By Ron VandenBoom
John Magyar, general manager of Triangle Telephone Cooperative Inc., Hill County Electric Cooperative Inc., and Central Montana Communications, predicted the year 2002 is going to be an "ugly time" for consumers.
Magyar made the comment while speaking before the North Central Montana Pachyderm Club on Friday.
"Absolutely, there's going to be a rate increase," Magyar said in reference to electric rates in the year 2002.
Magyar explained that when Montana Power sold off its electrical generating facilities to Pacific Power and Lights, an agreement was signed between the two companies to guarantee the resale of electricity at the rate of 2.2 cents per kilowatt hour wholesale.
Currently, the market price of electricity is anywhere from 4.5 cents per kilowatt hour to more than $1.30, he said.
"So you're talking about a market price that is just swinging all over the place," he said.
Magyar noted that whoever owns Montana Power when the agreement expires is going to have to go out in the market place and buy power.
"Well, they ain't going to get it for 2.2 cents per kilowatt hour," he said.
Magyar's prediction is that the price will be double what it currently is, at a minimum.
Because of deregulation, the consumer is going to be free to choose between competing suppliers of electricity. The problem is that there are no competing suppliers at this time.
"The problem is that there is only one other supplier that has said they are going to offer service to consumers," Magyar said.
That one supplier is Energy West, formerly Great Falls Gas, of Great Falls, he said.
He noted that Marias River Electric Cooperative has been looking into it and added that "it doesn't look like they will be very successful."
"There's not a whole lot of options out there," he said.
Magyar to the Pachyderms the state is also having a difficult time trying to determine who's going to be the default supplier for consumers who do not choose a supplier.
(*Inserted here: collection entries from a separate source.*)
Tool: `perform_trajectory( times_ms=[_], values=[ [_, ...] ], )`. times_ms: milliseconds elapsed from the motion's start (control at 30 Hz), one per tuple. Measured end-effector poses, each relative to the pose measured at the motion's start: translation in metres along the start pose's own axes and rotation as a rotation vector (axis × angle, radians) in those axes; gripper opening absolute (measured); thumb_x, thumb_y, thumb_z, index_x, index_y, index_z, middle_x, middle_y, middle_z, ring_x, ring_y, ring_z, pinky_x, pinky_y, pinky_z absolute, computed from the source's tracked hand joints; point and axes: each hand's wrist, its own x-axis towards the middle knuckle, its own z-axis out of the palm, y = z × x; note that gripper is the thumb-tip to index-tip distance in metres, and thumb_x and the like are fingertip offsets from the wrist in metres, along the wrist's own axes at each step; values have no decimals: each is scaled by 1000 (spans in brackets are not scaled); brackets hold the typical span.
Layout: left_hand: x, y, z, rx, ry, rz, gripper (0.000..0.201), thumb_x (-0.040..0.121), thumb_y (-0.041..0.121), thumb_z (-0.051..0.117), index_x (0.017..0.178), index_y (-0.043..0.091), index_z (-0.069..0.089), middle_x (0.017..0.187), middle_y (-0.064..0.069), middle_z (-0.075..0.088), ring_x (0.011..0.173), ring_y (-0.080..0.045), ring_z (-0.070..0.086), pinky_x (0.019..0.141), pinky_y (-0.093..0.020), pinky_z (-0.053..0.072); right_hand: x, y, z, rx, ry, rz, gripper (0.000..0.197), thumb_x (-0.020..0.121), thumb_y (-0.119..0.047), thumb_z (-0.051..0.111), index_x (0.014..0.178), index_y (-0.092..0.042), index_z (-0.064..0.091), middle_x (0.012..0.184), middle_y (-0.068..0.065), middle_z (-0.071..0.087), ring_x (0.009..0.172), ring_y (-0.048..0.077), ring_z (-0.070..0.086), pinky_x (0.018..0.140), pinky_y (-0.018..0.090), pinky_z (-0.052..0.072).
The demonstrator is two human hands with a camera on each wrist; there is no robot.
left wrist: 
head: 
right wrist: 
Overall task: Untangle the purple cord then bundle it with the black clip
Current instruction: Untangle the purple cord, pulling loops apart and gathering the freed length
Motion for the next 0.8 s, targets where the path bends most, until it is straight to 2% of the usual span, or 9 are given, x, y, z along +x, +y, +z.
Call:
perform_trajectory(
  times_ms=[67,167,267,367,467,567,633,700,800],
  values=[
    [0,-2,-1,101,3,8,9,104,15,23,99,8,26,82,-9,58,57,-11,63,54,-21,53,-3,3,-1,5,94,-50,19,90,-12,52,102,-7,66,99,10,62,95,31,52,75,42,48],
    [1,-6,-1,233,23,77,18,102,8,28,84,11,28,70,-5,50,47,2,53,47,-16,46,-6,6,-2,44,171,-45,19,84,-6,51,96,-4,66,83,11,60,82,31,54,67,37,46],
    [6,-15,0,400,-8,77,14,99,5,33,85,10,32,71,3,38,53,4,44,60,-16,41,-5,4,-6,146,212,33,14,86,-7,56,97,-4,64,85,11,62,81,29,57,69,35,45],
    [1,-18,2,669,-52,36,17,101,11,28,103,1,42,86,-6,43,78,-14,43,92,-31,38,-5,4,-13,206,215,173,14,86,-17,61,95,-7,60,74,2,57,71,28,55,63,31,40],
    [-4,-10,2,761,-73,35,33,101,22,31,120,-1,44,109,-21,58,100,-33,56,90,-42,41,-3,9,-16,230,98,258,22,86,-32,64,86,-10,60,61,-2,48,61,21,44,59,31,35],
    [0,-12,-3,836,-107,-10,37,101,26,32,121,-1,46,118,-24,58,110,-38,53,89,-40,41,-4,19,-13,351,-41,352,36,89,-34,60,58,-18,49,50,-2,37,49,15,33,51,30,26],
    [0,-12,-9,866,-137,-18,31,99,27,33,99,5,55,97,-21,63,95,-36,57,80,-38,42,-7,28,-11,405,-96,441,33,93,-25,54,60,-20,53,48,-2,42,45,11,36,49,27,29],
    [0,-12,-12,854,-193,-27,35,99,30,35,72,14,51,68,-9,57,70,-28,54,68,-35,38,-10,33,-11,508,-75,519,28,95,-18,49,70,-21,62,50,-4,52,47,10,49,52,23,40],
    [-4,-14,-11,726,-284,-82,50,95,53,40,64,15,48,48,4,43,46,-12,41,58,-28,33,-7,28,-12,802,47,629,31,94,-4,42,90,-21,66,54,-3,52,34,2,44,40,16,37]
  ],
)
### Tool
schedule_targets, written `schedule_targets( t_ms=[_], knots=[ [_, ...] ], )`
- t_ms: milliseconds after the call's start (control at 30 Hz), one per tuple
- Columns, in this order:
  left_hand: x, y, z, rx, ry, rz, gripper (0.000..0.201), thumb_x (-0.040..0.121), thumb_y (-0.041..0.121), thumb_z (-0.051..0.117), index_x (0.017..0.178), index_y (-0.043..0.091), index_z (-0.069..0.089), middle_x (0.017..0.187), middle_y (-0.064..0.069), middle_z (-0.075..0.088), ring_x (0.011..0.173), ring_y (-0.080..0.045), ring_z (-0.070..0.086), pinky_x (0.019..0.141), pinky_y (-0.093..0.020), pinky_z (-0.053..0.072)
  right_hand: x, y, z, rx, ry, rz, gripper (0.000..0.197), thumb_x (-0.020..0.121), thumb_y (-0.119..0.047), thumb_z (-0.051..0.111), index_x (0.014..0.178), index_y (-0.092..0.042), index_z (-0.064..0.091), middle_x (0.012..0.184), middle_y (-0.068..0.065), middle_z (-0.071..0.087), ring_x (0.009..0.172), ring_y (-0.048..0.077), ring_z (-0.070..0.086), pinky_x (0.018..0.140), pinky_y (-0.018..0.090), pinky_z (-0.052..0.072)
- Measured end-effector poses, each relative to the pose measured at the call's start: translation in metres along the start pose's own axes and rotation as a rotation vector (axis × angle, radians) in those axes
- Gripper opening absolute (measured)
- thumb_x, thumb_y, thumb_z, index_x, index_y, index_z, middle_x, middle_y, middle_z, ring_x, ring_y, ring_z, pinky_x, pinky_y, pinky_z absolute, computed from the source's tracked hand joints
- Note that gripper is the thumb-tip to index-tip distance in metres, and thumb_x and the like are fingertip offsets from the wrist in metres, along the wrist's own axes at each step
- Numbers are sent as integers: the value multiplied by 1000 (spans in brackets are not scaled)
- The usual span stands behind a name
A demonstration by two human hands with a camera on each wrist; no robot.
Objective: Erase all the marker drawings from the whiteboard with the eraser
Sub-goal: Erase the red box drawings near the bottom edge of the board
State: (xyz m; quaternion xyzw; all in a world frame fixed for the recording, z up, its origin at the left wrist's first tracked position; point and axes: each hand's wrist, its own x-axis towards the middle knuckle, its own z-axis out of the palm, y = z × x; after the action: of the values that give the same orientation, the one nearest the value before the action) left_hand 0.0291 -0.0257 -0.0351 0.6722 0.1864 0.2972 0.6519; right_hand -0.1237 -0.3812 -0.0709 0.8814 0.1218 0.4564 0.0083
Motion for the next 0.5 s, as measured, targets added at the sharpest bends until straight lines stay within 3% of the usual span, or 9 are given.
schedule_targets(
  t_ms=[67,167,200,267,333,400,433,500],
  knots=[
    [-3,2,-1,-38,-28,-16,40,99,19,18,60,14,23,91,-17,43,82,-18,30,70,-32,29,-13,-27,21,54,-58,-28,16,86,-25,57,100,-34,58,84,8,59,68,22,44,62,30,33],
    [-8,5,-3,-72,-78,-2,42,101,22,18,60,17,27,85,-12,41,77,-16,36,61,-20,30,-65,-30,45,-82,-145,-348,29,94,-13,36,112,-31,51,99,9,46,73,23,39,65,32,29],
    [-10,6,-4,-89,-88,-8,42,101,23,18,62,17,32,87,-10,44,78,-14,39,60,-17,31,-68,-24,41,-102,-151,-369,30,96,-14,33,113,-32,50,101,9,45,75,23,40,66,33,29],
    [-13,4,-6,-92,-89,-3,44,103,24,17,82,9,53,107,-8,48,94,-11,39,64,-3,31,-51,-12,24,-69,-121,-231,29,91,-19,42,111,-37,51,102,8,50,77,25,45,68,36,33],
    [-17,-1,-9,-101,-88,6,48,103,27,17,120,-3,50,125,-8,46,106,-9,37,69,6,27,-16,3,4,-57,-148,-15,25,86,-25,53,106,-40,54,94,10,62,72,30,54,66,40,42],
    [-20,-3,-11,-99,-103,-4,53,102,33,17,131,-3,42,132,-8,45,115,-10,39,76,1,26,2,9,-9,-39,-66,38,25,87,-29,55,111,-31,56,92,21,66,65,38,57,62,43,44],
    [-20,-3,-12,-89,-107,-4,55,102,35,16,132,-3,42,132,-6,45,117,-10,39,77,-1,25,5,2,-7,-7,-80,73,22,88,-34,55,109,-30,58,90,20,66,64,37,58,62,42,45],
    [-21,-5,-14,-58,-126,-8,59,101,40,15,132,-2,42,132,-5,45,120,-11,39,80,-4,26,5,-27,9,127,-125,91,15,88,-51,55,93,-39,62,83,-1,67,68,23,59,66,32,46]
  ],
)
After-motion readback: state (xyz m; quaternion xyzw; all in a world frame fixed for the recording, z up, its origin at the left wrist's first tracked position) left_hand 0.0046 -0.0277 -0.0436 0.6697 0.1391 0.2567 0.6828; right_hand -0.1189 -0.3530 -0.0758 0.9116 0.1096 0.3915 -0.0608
Asked whether consumers would be plagued by power companies calling and asking customers to switch suppliers, much like competing telephone services do, Magyar said he doesn't see a time when that will happen.
"I think the opposite will be the case," he told the crowd. "You'll be wishing that you'd get more calls. There's just not going to be anybody out there."
Magyar was far more optimistic about the telephone service of Triangle Telephone.
The use of fiber optics, the development of "Vision Net," and wireless communications are all part of what is pushing Montana to the good side of what Magyar called "the digital divide."
Magyar said he expects to see testing of new "broad band" Internet equipment that Triangle is adding this fall or winter in probably Chinook, Big Sandy, Chester, and Big Timber.
Once the tests are complete, Magyar expects to see high speed Internet access become available in many small towns and rural areas by next year.
"We are in the process of purchasing the equipment," he said.
Magyar said that because U.S. West currently controls most of the telephone service in Montana's larger cities, it is very likely that broad band service will arrive in rural areas before it comes to communities like Havre.
Consumers of high-speed connections may also find additional expense in acquiring broad band service the new modems can cost $200 to $500, he said. "And the Federal Communications Commission has not defined what the protocol is going to be."
That means that it is possible to purchase a modem that may not work after the protocol is established. "It's not going to go without bumps," he said.